Objective: To evaluate the efficacy and safety of indinavir/ritonavir 400/100 mg plus stavudine and lamivudine twice daily in antiretroviral-therapy-naive Thai HIV-1-infected patients.

Methods: This was an open-label, non-randomized single arm study. Antiretroviral-naive patients (n=80) with CD4+ cell count < 200 x 10(6)/l were started on stavudine and lamivudine plus indinavir/ritonavir 400/100 mg twice daily. CD4+ cell count and HIV RNA were determined at week 0, 12, 24, 48 and 96. HIV RNA was measured to a level of 50 copies/ml by RT-PCR assay. Primary analysis was statistically performed as intent to treat. The primary endpoint was the percentage of patients with plasma HIV RNA below 50 copies/ml at week 96.

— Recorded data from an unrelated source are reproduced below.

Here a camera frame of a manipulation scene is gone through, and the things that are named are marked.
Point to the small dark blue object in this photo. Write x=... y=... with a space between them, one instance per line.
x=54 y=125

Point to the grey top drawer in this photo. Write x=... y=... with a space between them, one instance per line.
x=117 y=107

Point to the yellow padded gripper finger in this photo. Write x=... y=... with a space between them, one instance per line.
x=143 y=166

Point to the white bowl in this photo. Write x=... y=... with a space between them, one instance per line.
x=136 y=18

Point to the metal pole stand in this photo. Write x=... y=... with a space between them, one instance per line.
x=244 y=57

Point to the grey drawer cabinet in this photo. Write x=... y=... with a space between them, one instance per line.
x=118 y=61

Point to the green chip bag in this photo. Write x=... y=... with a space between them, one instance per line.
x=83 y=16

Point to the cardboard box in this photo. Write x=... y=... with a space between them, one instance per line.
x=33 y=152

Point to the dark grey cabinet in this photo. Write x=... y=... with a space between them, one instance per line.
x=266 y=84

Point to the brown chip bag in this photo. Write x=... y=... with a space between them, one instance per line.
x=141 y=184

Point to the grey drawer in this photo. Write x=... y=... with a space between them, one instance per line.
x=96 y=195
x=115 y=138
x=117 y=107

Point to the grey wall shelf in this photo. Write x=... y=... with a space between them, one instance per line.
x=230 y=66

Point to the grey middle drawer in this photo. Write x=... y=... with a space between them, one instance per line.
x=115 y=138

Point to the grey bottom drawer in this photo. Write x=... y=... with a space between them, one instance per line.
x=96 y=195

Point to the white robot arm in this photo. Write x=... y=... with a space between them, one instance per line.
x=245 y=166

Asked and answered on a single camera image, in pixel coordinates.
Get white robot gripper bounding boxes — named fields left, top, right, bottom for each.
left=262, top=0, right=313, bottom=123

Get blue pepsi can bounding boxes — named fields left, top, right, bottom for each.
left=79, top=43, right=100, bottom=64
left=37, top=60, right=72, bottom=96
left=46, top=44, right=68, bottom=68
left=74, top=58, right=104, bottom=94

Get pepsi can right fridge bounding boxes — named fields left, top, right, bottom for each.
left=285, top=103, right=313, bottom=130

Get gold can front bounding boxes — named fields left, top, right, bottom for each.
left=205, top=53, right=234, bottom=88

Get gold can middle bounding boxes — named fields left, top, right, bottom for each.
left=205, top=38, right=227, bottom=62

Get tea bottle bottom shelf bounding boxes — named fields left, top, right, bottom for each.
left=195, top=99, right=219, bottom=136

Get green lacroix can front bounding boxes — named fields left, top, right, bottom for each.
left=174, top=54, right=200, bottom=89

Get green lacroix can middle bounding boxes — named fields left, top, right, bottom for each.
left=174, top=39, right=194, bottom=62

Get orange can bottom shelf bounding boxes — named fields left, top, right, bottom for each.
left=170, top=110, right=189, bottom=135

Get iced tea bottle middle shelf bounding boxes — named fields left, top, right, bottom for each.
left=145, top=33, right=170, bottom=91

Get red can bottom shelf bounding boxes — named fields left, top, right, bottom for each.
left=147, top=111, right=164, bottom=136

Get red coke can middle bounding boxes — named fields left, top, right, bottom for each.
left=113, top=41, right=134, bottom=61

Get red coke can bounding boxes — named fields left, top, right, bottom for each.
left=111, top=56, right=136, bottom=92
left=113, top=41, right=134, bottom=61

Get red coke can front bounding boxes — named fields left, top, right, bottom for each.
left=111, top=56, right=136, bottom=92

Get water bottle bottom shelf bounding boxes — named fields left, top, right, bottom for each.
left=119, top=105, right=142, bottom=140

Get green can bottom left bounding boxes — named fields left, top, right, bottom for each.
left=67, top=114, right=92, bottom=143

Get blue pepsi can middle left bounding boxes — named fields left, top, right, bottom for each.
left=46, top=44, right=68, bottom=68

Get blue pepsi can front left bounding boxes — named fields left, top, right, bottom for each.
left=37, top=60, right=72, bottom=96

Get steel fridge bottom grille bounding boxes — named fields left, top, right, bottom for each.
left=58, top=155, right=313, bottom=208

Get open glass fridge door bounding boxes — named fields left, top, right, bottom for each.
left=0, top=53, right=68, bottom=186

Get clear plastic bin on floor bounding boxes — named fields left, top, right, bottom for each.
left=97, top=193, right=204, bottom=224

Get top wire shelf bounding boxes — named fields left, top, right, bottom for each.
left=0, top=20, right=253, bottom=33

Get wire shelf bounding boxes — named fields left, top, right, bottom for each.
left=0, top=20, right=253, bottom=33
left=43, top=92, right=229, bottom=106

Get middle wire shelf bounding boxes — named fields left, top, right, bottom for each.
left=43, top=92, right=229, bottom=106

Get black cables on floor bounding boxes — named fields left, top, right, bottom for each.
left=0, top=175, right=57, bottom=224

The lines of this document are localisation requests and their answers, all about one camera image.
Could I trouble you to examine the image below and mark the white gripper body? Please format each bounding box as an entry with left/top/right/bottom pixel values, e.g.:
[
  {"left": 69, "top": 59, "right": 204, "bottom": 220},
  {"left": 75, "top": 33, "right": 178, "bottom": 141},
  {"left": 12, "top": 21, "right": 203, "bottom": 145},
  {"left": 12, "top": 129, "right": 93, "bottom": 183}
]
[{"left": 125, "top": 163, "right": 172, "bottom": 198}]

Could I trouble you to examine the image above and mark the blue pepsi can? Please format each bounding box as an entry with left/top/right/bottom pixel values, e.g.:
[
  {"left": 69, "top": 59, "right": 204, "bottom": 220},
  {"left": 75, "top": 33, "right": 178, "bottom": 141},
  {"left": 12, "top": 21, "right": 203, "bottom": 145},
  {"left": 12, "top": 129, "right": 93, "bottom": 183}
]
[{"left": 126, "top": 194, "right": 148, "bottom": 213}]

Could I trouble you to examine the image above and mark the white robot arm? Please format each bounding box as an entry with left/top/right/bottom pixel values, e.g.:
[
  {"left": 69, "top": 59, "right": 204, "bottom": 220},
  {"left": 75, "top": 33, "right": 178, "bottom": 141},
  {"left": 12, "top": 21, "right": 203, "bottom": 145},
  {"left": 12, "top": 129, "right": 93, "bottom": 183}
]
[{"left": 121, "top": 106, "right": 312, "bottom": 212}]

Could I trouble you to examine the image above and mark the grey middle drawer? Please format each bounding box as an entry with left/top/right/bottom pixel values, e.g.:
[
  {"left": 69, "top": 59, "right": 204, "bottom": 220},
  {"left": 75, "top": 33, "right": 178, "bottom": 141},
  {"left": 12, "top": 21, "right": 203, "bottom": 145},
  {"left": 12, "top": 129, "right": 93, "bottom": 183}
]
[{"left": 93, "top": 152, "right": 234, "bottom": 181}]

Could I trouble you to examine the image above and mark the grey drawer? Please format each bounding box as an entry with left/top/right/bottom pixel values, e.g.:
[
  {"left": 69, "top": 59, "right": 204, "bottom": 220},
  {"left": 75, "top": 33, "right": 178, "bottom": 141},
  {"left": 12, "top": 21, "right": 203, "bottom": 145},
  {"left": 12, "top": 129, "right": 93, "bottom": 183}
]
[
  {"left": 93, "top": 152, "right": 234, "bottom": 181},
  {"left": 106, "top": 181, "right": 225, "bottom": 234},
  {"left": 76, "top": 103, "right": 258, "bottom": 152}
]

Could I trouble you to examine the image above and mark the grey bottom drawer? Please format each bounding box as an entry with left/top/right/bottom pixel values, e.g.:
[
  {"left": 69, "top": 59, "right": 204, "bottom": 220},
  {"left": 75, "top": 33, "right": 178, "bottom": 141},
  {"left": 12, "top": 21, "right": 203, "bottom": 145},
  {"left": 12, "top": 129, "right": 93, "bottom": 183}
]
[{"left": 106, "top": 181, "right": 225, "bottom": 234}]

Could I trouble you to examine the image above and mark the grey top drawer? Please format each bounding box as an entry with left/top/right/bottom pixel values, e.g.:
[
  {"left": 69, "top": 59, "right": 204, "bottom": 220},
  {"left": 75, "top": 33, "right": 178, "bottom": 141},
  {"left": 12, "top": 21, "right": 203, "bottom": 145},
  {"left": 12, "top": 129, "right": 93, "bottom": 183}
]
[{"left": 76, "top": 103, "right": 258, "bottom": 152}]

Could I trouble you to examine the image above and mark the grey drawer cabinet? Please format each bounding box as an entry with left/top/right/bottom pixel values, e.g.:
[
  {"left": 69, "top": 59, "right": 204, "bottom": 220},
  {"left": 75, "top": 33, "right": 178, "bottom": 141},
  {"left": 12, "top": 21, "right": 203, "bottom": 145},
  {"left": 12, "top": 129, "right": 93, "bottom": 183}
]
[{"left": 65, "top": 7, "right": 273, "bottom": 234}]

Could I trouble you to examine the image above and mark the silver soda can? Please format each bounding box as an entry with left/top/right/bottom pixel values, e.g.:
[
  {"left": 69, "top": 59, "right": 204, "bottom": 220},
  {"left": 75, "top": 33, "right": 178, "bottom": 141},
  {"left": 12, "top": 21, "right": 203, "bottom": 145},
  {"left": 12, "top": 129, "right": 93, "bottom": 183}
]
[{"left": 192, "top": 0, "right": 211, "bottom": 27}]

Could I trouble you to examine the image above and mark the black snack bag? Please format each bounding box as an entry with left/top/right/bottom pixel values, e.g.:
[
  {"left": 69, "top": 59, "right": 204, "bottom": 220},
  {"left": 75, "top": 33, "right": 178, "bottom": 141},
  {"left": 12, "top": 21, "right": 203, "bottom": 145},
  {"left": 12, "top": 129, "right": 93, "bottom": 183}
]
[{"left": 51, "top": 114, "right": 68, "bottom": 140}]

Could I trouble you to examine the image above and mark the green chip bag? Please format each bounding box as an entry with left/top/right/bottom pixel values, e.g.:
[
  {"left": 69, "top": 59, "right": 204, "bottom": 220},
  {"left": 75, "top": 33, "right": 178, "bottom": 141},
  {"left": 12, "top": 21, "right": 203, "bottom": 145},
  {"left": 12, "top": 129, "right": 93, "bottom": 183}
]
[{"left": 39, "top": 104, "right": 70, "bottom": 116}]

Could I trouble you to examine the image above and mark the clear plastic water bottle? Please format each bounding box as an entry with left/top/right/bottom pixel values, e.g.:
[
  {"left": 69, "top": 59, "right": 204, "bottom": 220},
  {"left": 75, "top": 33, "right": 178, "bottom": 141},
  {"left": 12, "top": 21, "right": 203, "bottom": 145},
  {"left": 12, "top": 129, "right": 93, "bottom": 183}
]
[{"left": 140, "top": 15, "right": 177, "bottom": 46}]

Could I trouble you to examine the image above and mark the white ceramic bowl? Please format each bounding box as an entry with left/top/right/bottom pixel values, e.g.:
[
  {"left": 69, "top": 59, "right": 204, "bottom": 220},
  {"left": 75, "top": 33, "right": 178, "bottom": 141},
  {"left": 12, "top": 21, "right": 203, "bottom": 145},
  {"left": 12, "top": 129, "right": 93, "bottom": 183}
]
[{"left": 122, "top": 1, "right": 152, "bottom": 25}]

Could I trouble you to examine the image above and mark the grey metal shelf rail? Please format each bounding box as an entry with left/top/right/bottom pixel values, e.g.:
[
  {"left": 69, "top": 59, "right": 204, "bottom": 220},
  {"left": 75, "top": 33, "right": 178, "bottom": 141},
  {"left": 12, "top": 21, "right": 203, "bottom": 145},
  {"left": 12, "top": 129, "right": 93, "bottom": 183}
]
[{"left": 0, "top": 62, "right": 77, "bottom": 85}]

Result: Eighty antiretroviral-therapy-naive patients with median CD4+ cell count 19 x 10(6)/l (range: 2 - 197 x 10(6)/l) and median baseline plasma HIV RNA of 174,000 copies/ml (range 16,800-750,000 copies/ml) were enrolled. In the intent-to-treat analysis at week 96, the proportion of patients with HIV RNA of <50 copies/ml was 68.8% (95% confidence interval [CI]: 68.3-69.3), whereas it was 88.7% (95% CI: 88.1-89.3) in the on-treatment analysis at week 96. The regimen was well tolerated. Hyperglycaemia, hypercholesterolaemia and hypertriglyceridaemia were found in 8.3, 33.3 and 37.0% of the patients, respectively. Treatment was stopped in 18 patients; two from intolerance, two switched therapy, four as a result of serious adverse event-related death, and ten were lost to follow-up.

Conclusion: Our study demonstrates that indinavir/ritonavir 400/100 mg plus stavudine and lamivudine twice daily, the least expensive boosted protease inhibitor, appears to be effective and safe up to 96 weeks despite high baseline viraemia and low CD4+ cell count in antiretroviral-naive patients.